Lidar com essas situações implica maturidade do sucessor e do sucedido, que deverá ser desenvolvida nos períodos anteriores à sucessão. Pai e filho selarão um contrato psicológico no qual o primeiro reconhece que seu filho não é mais criança e que passará tomar suas próprias decisões nos negócios. Esse, por sua vez, demonstrará ao pai estar ciente que cada decisão terá consequências. Logo, deverá tomá-las com responsabilidade.
Na prática, para costurar esse acordo pode ser muito importante a mediação de profissionais especializados e de confiança dos envolvidos.
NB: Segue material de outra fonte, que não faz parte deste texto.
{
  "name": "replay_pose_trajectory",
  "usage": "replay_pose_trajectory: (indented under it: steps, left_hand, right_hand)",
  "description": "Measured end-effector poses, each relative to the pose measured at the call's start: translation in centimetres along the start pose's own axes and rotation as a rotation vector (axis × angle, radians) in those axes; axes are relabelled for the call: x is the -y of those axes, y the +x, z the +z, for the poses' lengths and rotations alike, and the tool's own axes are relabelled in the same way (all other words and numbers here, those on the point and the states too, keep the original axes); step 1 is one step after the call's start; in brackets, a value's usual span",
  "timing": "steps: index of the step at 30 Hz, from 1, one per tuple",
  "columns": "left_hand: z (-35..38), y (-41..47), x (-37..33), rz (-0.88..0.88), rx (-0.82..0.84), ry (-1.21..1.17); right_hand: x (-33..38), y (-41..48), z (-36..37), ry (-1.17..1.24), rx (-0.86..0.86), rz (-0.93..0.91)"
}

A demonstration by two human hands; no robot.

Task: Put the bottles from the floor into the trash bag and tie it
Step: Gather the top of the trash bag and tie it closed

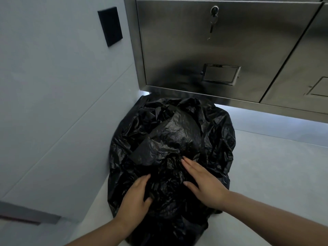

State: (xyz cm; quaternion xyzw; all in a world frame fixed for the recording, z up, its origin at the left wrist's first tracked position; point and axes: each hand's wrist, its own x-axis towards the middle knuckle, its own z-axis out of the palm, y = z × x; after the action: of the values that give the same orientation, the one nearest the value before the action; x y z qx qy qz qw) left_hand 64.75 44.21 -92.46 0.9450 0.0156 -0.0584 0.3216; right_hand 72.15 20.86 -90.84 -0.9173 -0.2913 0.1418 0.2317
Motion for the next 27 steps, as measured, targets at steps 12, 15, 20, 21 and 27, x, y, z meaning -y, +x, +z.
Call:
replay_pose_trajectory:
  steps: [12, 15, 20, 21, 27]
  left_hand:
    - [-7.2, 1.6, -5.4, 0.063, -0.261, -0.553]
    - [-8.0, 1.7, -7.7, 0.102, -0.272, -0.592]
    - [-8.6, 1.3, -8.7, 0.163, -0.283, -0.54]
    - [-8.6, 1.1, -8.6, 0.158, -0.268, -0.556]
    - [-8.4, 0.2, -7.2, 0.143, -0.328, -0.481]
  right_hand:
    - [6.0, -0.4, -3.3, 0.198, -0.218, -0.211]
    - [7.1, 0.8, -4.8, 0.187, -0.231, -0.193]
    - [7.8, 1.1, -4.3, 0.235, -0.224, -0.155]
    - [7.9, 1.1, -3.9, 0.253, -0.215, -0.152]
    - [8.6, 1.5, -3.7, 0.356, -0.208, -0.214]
A transição pode ser feita com mais tranquilidade.
5. Quando anunciamos o plano de sucessão, os conflitos começaram
A escolha de um sucessor muitas vezes gera uma legião de pessoas insatisfeitas na firma. Isso pode acontecer porque, de fato, mais de uma profissional poderia ter sido escolhido ou porque o profissional selecionado não é, exatamente, alguém que agrade a maioria do colegiado da banca.
Algumas vezes essa situação é previsível e pode ter seus efeitos minimizados antes do anúncio da sucessão. Em outras, no entanto, o escritório é pego de surpresa, com resistências de profissionais que de algum modo acreditam que perderão o poder na estrutura ou que simplesmente não gostam do sucessor eleito.
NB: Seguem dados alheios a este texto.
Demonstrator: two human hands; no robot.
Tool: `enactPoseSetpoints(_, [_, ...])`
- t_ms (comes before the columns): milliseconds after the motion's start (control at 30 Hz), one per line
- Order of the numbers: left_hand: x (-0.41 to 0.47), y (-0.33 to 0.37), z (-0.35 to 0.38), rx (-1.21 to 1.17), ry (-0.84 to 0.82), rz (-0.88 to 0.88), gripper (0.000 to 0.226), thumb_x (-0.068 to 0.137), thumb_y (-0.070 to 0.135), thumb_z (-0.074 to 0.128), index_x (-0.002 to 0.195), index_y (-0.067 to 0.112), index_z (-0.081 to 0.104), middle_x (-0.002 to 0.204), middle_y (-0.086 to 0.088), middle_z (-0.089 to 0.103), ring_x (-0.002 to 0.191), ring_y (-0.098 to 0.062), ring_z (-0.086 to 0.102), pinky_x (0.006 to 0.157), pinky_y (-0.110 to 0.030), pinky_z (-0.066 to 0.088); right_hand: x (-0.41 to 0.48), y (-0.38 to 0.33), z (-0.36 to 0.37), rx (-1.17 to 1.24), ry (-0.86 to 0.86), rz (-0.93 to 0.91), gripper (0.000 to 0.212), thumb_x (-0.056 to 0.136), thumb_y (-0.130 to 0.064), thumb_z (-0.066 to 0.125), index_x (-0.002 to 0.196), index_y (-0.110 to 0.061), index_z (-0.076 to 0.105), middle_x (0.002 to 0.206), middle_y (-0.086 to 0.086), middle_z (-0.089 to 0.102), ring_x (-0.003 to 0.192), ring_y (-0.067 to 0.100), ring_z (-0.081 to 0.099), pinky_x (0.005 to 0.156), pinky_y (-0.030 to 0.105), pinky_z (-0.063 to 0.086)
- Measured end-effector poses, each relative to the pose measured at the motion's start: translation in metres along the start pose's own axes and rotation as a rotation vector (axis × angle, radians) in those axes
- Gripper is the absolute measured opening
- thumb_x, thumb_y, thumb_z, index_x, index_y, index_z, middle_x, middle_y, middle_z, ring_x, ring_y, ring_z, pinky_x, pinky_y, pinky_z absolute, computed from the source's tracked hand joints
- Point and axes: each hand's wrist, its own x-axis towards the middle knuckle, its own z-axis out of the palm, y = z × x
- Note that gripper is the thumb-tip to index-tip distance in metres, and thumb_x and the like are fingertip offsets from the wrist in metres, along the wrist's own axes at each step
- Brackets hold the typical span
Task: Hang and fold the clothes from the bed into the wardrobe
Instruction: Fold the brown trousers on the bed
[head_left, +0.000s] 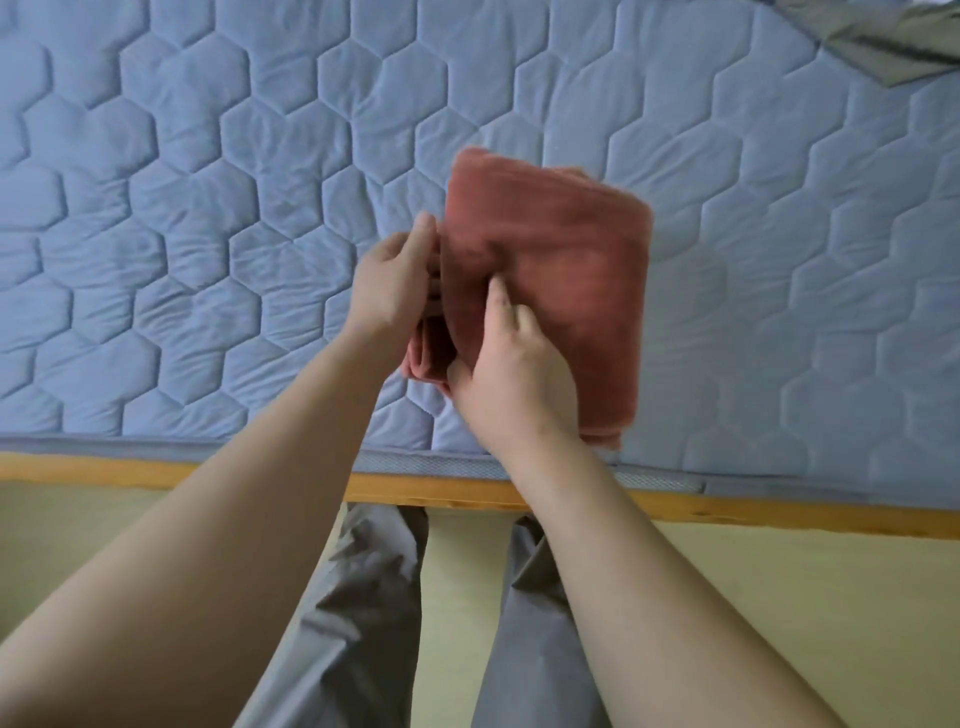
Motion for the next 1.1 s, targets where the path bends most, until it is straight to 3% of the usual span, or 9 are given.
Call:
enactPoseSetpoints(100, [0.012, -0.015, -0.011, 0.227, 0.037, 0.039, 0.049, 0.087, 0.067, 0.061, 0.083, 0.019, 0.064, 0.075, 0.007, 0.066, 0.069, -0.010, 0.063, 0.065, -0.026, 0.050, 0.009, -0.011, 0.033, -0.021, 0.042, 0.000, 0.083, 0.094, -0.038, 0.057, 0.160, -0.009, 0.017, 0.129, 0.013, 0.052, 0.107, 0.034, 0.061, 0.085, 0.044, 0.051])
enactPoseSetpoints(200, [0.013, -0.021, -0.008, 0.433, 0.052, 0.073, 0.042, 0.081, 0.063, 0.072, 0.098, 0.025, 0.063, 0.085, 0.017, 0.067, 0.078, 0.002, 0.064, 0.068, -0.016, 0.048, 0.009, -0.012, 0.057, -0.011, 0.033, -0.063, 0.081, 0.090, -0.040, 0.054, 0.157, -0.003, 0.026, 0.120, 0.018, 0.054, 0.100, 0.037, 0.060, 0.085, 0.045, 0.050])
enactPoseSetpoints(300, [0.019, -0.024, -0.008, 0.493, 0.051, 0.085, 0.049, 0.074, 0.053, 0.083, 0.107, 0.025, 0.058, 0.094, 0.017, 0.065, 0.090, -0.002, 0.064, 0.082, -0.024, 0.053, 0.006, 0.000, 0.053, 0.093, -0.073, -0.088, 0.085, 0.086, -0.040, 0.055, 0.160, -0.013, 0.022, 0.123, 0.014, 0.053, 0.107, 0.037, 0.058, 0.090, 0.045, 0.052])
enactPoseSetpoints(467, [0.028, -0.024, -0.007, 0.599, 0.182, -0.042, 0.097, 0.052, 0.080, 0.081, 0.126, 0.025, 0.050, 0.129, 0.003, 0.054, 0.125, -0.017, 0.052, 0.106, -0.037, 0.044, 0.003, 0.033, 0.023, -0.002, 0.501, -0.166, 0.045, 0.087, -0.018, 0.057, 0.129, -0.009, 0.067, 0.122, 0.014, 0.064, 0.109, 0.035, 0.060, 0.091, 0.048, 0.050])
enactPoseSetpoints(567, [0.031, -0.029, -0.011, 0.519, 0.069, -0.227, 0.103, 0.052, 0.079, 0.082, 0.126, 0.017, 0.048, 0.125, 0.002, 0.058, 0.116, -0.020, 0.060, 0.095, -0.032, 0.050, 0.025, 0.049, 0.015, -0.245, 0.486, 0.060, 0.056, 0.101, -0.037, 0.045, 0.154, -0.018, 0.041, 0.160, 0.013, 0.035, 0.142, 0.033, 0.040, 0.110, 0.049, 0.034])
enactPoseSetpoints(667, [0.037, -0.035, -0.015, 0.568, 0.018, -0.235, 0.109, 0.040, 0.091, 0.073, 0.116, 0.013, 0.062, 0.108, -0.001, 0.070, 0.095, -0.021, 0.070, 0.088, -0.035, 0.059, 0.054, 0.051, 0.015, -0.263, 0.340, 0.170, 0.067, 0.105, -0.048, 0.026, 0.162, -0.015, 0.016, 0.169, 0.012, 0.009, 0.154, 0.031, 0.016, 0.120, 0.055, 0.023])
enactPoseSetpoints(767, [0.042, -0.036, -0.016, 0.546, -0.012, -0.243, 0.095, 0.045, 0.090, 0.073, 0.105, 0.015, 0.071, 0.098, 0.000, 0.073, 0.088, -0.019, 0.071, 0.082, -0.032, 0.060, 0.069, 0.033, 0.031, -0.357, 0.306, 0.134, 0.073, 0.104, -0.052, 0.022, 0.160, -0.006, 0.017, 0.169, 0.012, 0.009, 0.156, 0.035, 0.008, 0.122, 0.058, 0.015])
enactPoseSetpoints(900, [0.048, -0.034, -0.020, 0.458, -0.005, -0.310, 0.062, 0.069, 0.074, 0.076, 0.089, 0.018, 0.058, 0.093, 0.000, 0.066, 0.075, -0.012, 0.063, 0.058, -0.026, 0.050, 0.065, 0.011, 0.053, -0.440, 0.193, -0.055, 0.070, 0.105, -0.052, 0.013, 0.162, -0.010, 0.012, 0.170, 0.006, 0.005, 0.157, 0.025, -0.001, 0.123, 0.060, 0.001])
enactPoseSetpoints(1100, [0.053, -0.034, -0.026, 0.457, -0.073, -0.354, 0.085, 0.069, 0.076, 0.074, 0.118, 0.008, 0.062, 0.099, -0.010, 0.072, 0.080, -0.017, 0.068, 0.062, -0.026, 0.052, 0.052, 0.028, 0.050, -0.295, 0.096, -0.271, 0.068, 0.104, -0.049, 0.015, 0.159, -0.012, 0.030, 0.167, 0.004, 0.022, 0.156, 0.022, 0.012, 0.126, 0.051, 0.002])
Essa situação é particularmente crítica nos casos em que a transição de poder teve que ser feita de modo repentino, sem uma negociação mais tranquila com os envolvidos. Em ambos os casos o recomendável é se prever um processo de mediação entre o recém-empossado e as demais pessoas, aspecto que pode ser feito pela atual gestão.
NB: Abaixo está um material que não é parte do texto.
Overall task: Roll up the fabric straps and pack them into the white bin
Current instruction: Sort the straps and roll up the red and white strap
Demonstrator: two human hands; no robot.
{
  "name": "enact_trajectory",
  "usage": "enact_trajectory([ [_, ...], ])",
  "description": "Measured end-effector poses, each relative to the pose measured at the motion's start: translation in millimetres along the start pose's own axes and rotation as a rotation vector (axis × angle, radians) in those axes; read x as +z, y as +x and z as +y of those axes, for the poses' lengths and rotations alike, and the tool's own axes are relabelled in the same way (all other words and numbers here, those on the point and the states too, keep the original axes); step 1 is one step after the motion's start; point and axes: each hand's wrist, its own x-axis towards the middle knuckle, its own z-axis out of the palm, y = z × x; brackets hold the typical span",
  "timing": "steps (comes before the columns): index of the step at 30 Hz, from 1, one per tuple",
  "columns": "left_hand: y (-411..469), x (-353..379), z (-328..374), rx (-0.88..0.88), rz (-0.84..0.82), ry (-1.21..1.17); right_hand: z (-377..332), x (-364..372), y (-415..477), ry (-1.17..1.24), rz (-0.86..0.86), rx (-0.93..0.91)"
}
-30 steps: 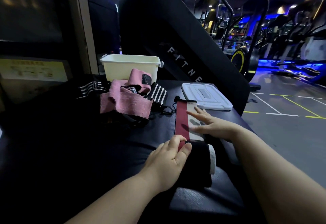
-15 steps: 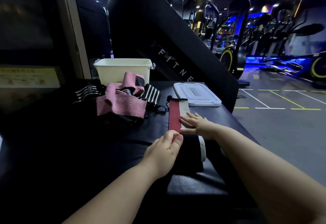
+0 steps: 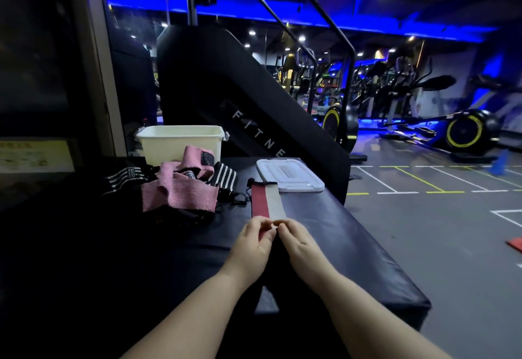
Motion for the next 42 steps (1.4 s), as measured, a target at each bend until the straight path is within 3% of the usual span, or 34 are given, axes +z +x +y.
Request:
enact_trajectory([
  [4, 5, -6, 2, -0.062, -0.131, -0.061, -5, -5, -3, -0.001, -0.007, 0.079],
  [7, 8, -8, 7, -0.076, -0.146, -0.048, -6, -22, -5, 0.097, -0.174, 0.126],
  [12, 16, -11, 15, -0.130, -0.094, -0.073, 10, -45, -4, -0.264, -0.249, -0.025],
  [16, 13, -8, 8, -0.138, -0.028, -0.086, 13, -37, -6, -0.302, -0.140, -0.093],
  [22, 3, -10, -1, -0.028, -0.160, -0.076, 9, -40, -10, -0.217, -0.107, -0.054],
  [28, 0, -9, 5, -0.018, -0.090, 0.126, 5, -38, -18, -0.019, -0.105, 0.022],
  [37, -2, -8, 8, -0.056, -0.002, 0.092, 5, -36, -21, -0.129, -0.104, -0.024],
  [42, -3, -9, 7, -0.059, -0.028, 0.021, 1, -36, -24, 0.039, -0.140, 0.011],
])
6. A sucessão era para ser feita em 1 ano. Já dura 2...
Isso realmente aconteceu. Em um escritório que atuamos um sócio reclamava que havia sido designado como sucessor há mais de 8 anos, mas que o processo de transição de poder nunca se consolidara por completo. O ideal, claro, é que no plano de sucessão conste datas claras em que suas etapas serão realizadas e, em especial, a data que será concluída.
Normalmente, recomendamos que as etapas tenham um marco de finalização simbólico, de modo todos reconheçam que uma fase foi concluída e que o processo está caminhando como previsto. Por exemplo, a firma poderá fazer um evento com todas as pessoas no escritório para anunciar o processo sucessório, depois de 6 meses, poderá anunciar que o sucessor abandonou de fato sua área e promoveu seu antigo coordenador como gestor da área, e assim sucessivamente.
7. Tudo corria muito bem com o plano, mas fundador faleceu
Sim, nenhum de nós gosta de falar, mas as pessoas morrem. Isso pode implicar que, de uma hora para outra, alguém deverá assumir o leme do escritório e mantê-lo funcionando. Se a firma possui um bom plano de sucessão, é mais fácil fazer isso com o mínimo de turbulência, sem perda de clientes e mantendo a estabilidade para a equipe interna.
Especialmente nos casos em que os sócios possuem uma idade mais avançada, é importante discutir previamente essa situação. É uma previsão para gestão de crises, que poderia incluir aspectos como:
- quem assume a banca interinamente, ou de modo definitivo?
- como o fato deverá ser anunciado aos clientes e ao mercado em geral?
- como fica a distribuição de resultados, cotas e demais haveres da sociedade?
- Outros.
Em alguns escritórios, esses itens são previstos no acordo de sócios. Em muitos outros, no entanto, percebemos que esse tema é apenas colocado apenas como proforma, sem uma reflexão mais profunda do comitê gestor. Esse é um erro que sua firma deve evitar no processo de sucessão.
Recomendação final
Realizar o processo sucessório em seu escritório inclui sensibilizar as pessoas para o processo, preparar a firma para essa nova fase, ter um plano bem elaborado para sucessão e colocá-lo em prática com método e determinação. Não é uma tarefa simples, tanto pelo conhecimento técnico que esse trabalho exige, como pela necessidade de lidar com as relações interpessoais sempre afloradas entre os envolvidos.